A young man coming fresh from the place of his education, cannot have brought with him these accomplishments; and if the scheme of equalising church incomes, which many advisers are much bent upon, be realised, so that there should be little or no secular inducement for a clergyman to desire a removal from the spot where he may chance to have been first set down; surely not only opportunities for obtaining the requisite qualifications would be diminished, but the motives for desiring to obtain them would be proportionably weakened. And yet these qualifications are indispensable for the diffusion of that knowledge, by which alone the political philosophy of the New Testament can be rightly expounded, and its precepts adequately enforced. In these times, when the press is daily exercising so great a power over the minds of the people, for wrong or for right as may happen, that preacher ranks among the first of benefactors who, without stooping to the direct treatment of current politics and passing events, can furnish infallible guidance through the delusions that surround them; and who, appealing to the sanctions of Scripture, may place the grounds of its injunctions in so clear a light, that disaffection shall cease to be cultivated as a laudable propensity, and loyalty cleansed from the dishonour of a blind and prostrate obedience.

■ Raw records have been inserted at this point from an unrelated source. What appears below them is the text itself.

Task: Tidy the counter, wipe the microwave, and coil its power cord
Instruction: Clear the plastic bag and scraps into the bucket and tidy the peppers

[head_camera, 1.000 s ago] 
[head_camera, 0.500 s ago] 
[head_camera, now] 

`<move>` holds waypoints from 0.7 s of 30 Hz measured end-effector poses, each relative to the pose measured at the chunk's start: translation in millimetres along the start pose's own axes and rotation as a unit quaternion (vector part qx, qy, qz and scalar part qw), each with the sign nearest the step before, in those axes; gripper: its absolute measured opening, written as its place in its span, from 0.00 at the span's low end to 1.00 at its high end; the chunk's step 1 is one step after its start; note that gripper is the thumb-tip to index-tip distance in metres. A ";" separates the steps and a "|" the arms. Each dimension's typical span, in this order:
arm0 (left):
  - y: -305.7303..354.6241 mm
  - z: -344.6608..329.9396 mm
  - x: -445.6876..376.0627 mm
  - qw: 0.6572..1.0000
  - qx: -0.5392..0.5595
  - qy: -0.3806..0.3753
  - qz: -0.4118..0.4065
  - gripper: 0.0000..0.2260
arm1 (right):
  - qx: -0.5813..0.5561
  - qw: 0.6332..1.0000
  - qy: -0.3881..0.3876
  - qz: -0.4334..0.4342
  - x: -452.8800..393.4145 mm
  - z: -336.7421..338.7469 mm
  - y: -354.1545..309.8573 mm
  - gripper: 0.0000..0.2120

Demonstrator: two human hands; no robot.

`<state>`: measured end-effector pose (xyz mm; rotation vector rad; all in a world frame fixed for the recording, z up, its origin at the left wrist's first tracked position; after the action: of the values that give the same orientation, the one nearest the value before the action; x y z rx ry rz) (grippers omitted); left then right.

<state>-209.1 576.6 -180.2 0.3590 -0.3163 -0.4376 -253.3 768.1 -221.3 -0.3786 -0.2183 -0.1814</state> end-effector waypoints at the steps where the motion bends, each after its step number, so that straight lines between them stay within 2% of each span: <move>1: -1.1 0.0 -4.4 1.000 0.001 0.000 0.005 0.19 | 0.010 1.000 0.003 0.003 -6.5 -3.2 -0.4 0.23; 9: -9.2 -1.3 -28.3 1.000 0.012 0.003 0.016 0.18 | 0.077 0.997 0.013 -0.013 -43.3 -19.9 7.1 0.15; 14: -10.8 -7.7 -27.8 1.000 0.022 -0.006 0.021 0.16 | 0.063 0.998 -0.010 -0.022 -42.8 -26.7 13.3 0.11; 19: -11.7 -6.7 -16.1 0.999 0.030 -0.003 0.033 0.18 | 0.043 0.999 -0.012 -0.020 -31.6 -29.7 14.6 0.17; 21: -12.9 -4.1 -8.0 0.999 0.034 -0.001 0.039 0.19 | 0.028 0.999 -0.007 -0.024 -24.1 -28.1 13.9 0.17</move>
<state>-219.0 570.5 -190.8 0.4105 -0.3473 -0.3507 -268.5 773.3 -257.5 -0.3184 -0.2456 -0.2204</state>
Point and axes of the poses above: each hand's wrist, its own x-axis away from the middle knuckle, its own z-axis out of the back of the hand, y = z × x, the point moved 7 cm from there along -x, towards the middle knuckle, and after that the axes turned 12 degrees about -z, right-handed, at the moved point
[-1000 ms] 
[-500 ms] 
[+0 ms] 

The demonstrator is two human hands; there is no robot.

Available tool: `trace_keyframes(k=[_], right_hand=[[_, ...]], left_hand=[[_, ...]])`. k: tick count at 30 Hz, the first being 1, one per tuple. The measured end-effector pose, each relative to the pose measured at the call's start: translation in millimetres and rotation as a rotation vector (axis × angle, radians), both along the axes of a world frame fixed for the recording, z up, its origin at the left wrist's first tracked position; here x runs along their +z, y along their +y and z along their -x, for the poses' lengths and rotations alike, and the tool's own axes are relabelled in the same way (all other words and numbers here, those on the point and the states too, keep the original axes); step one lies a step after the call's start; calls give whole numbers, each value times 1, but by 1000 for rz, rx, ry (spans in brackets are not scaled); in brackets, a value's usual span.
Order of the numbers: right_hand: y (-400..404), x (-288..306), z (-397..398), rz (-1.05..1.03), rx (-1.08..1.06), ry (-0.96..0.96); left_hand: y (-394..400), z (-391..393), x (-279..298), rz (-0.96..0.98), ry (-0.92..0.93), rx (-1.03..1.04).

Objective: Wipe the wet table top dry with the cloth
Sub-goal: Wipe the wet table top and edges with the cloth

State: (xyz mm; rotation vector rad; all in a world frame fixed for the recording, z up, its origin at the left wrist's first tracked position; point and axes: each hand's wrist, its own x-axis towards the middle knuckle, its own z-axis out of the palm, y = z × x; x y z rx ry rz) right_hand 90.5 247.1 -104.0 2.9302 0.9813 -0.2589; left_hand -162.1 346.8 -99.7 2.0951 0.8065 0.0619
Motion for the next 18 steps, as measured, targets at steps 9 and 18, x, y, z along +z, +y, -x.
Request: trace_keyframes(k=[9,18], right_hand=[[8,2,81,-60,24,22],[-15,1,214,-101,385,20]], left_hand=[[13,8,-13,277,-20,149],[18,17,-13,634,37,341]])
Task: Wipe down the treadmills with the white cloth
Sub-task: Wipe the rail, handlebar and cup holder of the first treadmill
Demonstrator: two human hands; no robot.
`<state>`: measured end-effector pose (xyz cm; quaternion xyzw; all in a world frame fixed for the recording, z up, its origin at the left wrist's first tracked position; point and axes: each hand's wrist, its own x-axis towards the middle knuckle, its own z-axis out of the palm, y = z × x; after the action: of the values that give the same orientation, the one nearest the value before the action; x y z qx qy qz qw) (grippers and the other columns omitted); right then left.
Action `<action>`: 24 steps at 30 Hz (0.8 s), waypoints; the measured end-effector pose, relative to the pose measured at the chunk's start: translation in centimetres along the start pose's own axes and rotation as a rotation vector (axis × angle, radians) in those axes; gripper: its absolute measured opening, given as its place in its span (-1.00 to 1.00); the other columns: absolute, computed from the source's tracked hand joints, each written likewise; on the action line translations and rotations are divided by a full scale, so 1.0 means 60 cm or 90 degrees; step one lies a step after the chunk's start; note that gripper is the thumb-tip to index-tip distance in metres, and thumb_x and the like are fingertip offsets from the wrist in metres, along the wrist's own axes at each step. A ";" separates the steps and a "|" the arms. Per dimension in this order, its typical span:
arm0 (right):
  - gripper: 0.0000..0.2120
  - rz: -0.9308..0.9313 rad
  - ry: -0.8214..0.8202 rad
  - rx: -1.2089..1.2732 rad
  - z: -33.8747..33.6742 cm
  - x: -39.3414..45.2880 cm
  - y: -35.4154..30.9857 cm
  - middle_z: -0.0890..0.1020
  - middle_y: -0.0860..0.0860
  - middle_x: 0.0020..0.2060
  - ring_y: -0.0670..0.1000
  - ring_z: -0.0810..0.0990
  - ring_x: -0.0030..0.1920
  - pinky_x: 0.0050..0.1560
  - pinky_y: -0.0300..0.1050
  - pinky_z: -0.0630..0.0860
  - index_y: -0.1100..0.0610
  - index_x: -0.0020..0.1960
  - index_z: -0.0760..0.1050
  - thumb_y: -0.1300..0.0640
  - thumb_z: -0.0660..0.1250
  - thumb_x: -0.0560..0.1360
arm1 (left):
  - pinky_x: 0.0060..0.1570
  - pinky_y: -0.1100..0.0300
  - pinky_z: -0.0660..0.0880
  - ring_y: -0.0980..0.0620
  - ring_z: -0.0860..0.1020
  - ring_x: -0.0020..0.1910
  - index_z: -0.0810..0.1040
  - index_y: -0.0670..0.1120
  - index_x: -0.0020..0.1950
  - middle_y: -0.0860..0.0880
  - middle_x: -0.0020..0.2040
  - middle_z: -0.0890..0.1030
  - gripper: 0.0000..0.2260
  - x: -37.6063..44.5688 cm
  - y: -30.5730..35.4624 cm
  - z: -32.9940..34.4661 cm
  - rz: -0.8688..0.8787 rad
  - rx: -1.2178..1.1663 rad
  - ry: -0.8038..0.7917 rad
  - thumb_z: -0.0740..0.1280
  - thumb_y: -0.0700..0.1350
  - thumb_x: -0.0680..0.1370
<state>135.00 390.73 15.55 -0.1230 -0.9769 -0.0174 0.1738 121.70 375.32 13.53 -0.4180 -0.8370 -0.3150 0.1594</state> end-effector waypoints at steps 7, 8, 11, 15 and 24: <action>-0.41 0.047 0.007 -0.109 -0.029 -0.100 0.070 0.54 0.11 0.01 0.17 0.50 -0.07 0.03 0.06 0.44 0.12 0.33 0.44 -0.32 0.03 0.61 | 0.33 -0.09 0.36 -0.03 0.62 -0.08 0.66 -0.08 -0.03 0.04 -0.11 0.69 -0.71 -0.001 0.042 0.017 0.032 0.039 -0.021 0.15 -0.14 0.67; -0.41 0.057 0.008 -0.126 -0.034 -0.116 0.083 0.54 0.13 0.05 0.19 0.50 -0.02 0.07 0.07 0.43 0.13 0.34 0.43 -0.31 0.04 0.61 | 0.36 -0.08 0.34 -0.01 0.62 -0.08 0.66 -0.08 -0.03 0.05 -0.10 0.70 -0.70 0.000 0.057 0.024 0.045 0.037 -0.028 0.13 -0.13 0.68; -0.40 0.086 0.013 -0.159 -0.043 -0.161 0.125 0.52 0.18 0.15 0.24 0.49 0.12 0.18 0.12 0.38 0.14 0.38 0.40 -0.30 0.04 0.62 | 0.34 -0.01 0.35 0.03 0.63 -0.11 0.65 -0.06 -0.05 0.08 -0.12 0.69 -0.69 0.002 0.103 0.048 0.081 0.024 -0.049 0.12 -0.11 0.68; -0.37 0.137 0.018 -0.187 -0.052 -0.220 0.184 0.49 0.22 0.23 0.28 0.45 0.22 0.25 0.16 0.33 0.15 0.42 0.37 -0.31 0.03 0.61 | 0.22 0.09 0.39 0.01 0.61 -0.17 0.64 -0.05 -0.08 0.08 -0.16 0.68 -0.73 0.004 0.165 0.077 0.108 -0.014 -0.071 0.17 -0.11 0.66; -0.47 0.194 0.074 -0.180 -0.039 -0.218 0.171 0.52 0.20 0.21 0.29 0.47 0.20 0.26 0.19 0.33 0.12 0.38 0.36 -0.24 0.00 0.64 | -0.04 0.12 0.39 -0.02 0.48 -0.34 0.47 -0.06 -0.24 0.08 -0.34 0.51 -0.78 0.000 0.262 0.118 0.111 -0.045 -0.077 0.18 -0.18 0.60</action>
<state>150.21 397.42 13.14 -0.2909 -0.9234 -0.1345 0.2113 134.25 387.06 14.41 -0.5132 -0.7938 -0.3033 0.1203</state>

It is not, however, in regard to civic duties alone, that this knowledge in a minister of the Gospel is important; it is still more so for softening and subduing private and personal discontents. In all places, and at all times, men have gratuitously troubled themselves, because their survey of the dispensations of Providence has been partial and narrow; but now that readers are so greatly multiplied, men judge as they are taught, and repinings are engendered every where, by imputations being cast upon the government; and are prolonged or aggravated by being ascribed to misconduct or injustice in rulers, when the individual himself only is in fault. If a Christian pastor be competent to deal with these humours, as they may be dealt with, and by no members of society so successfully, both from more frequent and more favourable opportunities of intercourse, and by aid of the authority with which he speaks; he will be a teacher of moderation, a dispenser of the wisdom that blunts approaching distress by submission to God's will, and lightens, by patience, grievances which cannot be removed.